Crystalate Manufacturing Company
- Industry: Manufacturing
- Founded: 2 August 1901
- Headquarters: London
- Area served: United Kingdom
- Products: sports equipment

= Crystalate Manufacturing Company =

British plastics and later electronic components manufacturing company

Crystalate Manufacturing Company Ltd. was a British plastics and later electronic components manufacturing company that operated in one form or another from August 1901 through August 1990. It is best known for its gramophone records (under many record labels) made of moulded Crystalate plastic.

==History==
The company was founded on 2 August 1901. It originally produced several items, including billiard balls and gramophone records, using a plastic formulation branded Crystalate that the company had licensed from its American patent holder. The company claimed in advertisements to be the first to press disk records in the UK, a claim neither proven nor disproven, and over time focused more on the music market, producing gramophone record production matrices for more than 20 other companies by 1906, though not operating a record label itself until the 1920s.

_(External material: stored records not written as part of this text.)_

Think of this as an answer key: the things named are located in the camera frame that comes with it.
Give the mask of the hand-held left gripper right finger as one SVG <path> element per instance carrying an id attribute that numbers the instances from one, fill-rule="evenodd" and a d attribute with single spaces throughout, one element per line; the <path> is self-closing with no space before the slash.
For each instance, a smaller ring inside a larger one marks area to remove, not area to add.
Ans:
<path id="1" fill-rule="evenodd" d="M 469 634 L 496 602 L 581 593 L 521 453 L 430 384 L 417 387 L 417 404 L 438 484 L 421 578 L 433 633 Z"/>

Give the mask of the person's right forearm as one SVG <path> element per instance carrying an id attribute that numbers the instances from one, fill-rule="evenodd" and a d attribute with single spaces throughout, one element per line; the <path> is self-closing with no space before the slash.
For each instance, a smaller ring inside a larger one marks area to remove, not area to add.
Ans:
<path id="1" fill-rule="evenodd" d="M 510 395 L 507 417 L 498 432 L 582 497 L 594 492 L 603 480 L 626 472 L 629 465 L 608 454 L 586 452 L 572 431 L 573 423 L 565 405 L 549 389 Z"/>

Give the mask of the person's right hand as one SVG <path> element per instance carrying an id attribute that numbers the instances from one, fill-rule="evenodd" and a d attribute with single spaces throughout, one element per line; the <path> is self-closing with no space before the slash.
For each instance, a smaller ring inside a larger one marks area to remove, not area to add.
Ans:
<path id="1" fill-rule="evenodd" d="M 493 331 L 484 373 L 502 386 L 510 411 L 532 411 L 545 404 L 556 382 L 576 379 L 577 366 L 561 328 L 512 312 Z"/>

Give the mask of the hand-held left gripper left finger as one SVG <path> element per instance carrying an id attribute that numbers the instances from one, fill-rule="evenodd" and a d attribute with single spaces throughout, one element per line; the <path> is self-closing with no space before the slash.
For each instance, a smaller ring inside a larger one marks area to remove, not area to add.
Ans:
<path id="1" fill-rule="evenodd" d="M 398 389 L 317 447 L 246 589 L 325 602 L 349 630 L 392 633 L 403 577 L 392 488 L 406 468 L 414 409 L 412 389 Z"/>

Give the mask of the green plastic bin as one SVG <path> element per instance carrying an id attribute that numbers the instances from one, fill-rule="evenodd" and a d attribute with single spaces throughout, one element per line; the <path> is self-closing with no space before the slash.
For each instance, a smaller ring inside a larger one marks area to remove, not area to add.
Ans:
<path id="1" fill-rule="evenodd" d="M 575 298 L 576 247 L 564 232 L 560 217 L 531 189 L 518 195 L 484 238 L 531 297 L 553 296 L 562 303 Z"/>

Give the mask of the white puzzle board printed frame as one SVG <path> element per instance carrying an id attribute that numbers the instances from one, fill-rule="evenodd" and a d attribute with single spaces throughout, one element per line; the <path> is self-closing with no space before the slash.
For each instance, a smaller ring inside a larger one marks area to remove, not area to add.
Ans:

After merging with Sound Recording Co. Ltd. (exactly how and when remain unclear), Crystalate Manufacturing became, in 1920, the third company (and the second British one) to operate the Imperial label, and by the mid-1920s had four distribution depots in England and one each in Scotland and Ireland. On 30 January 1928, the company re-incorporated in Golden Green, Kent, as Crystalate Gramophone Record Manufacturing Co. Ltd. 1928 also saw Crystalate taking over West Hampstead Town Hall at 165 Broadhurst Gardens in London, and moving its recording studio there. It subsequently established affiliates in France and Germany, set up a new headquarters, Crystalate House, in London, and bought a one-third interest in the American Record Corporation conglomerate in 1929. Brands pressed by Crystalate included Crown and Rex Records.

The company saw financial difficulties, like so many others, throughout the Great Depression. After years of stiff competition from EMI (later the fourth Imperial Records producer) and British Homophone, among a total of 22 British record labels in the mid-1930s, Crystalate Manufacturing's troubled record section was bought out by Decca Records for US$200,000 in 1937. However, it continued making non-recording products as Crystalate Ltd.

The company continued on in the electronic components industry at least into the early 1990s as Crystalate Holdings, which manufactured resistors in the UK, with annual sales of $180 million as of 1990. In November 1983, Crystalate bought Royal Worcester for £23 million in a hostile takeover in order to acquire Welwyn Electronics, selling the china and ceramics divisions to the London Rubber Company and Coors Porcelain Company the next year. Crystalate was chaired in the late 1980s by Lord Jenkin of Roding. In 1989, the company issued a profit warning – net profits having plateaued since 1984 – and in 1990 Vishay Intertechnology bid to buy Crystalate Holdings, but was turned down in favour of a British company, TT Group, in August 1990. TT Group became TT Electronics in 2000.